One way to know is to use your real data, generate a bunch of correlations from it, and see how things look in aggregate.
When you don't know whether observing a statistic is significant or not, one approach is to use bootstrap sampling.
One advantage of bootstrap sampling is that it is non-parametric. That is, you don't need to make as many assumptions about the underlying distribution of statistics in your population.
You could sample pairs of genes with replacement, calculate their Spearman rho correlations (or whatever statistic), and use that set of correlations to get summary statistics and build a confidence interval.

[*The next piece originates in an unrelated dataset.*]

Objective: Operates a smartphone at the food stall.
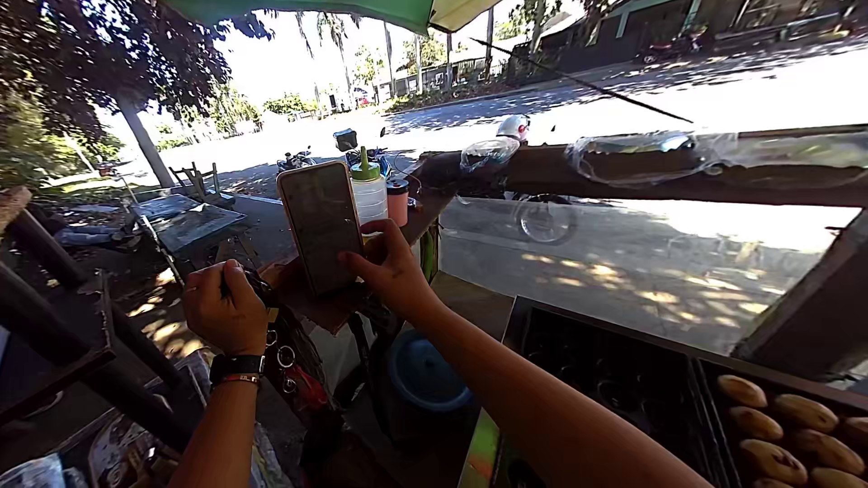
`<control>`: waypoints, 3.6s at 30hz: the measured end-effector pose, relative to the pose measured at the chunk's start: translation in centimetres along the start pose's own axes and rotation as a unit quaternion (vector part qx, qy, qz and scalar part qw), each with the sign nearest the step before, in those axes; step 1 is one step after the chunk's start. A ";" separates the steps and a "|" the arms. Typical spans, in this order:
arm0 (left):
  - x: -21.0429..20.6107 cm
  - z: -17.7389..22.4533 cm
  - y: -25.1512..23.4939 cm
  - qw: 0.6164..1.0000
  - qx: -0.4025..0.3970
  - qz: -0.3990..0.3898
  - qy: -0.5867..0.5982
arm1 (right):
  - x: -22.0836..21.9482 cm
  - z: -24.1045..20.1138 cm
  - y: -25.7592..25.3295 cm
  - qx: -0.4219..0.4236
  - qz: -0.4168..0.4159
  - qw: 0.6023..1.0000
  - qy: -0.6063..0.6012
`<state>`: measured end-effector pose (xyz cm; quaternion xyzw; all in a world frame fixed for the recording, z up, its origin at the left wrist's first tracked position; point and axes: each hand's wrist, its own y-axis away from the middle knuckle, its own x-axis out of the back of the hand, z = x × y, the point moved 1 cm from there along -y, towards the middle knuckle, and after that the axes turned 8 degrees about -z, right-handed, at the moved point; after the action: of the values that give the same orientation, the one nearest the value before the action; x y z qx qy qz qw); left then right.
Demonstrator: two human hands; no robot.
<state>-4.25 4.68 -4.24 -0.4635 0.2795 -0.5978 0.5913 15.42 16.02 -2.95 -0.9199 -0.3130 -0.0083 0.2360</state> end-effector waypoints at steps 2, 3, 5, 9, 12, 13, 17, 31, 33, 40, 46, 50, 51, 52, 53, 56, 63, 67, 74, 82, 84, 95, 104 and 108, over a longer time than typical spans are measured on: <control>0.0 0.0 0.0 1.000 0.000 0.003 -0.002 | 0.0 0.0 0.1 0.003 -0.002 1.000 -0.001; 0.0 0.0 0.0 1.000 0.000 0.003 -0.002 | 0.1 0.1 0.1 0.003 -0.003 1.000 -0.002; 0.0 0.1 0.0 1.000 0.000 0.002 -0.002 | 0.0 0.1 0.1 0.003 -0.003 1.000 -0.001; 0.0 0.1 0.0 1.000 0.000 0.001 -0.001 | 0.0 0.0 0.1 0.000 -0.008 1.000 -0.003; 0.1 0.1 0.0 1.000 0.001 0.000 -0.002 | 0.6 0.4 0.1 0.020 -0.020 0.999 -0.032; 0.1 0.1 0.0 1.000 0.003 -0.002 -0.003 | 1.0 0.5 0.2 0.027 -0.027 0.998 -0.043; 0.1 0.0 0.0 1.000 0.002 -0.008 -0.001 | 1.8 1.1 0.3 0.046 -0.041 0.997 -0.052; 0.1 0.0 0.0 1.000 0.007 -0.002 0.000 | -0.3 -0.2 0.2 0.004 -0.018 1.000 0.018; 0.1 0.1 0.0 1.000 0.005 -0.001 0.000 | -0.4 -0.5 0.2 -0.002 -0.017 1.000 0.026; -0.1 -0.1 0.0 1.000 0.010 -0.001 0.003 | 0.2 0.3 0.1 0.015 -0.019 1.000 -0.002; 0.1 0.1 0.0 1.000 0.011 -0.011 0.002 | 0.1 0.2 0.0 0.008 -0.015 1.000 -0.001; 0.1 0.2 0.0 1.000 0.008 -0.009 -0.003 | 0.1 0.1 0.0 0.006 -0.018 1.000 0.003; 0.1 0.2 0.0 1.000 0.008 -0.009 -0.005 | 0.2 0.1 0.0 0.006 -0.018 1.000 0.002; 0.1 0.2 0.0 1.000 0.008 -0.009 -0.006 | 0.2 0.1 0.0 0.005 -0.019 1.000 -0.001; 0.1 0.2 0.0 1.000 0.009 -0.008 -0.006 | 0.1 0.1 0.1 0.005 -0.019 1.000 -0.003; 0.3 0.3 0.1 0.999 0.018 -0.025 -0.010 | 0.1 0.1 0.1 0.002 -0.013 1.000 -0.010; 0.2 0.2 0.1 1.000 0.015 -0.014 -0.008 | -0.2 0.0 0.0 -0.005 0.001 1.000 -0.001; 0.0 0.1 0.0 1.000 0.004 0.000 -0.009 | -0.2 -0.2 0.0 -0.008 -0.007 1.000 0.005; 0.5 0.3 0.3 0.999 0.022 -0.038 -0.017 | -0.6 -1.1 0.0 -0.031 -0.005 0.998 0.051; 0.0 0.2 0.1 1.000 0.004 0.006 -0.003 | 0.3 0.0 0.1 -0.004 -0.029 1.000 0.011; -0.1 0.2 0.1 1.000 0.003 0.010 -0.003 | 0.7 0.2 0.1 0.004 -0.037 0.999 0.014; 0.0 0.1 0.0 1.000 0.011 0.004 -0.003 | 0.5 0.2 0.2 0.013 -0.049 0.998 0.033; -0.1 0.0 0.1 1.000 0.009 0.004 -0.002 | 1.1 0.7 0.1 0.033 -0.033 0.999 -0.012; 0.0 0.2 0.0 1.000 0.010 -0.001 -0.004 | 1.0 0.7 0.1 0.036 -0.018 0.999 -0.013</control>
<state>-4.02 4.69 -4.18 -0.4605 0.2709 -0.5992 0.5962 16.17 16.80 -3.48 -0.9050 -0.3326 0.0108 0.2651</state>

For instance, maybe you grab two genes at random 1000 times, calculating 1000 rhos. From those 1000 rhos, you can say something about the mean or median rho you'd expect to see over random combinations of any two genes, within some level of accuracy, i.e., confidence interval.
You could say that the correlation of any two random genes will fall within some confidence interval around the population mean correlation, about 95% of the time.
From that, if your two genes of interest have a correlation score outside that confidence interval, you might say the correlation of their signals is "significant" in that it less likely to be a "strong" correlation (or strong anti-correlation) by chance. This may or may not be biologically interesting, but that's a separate question.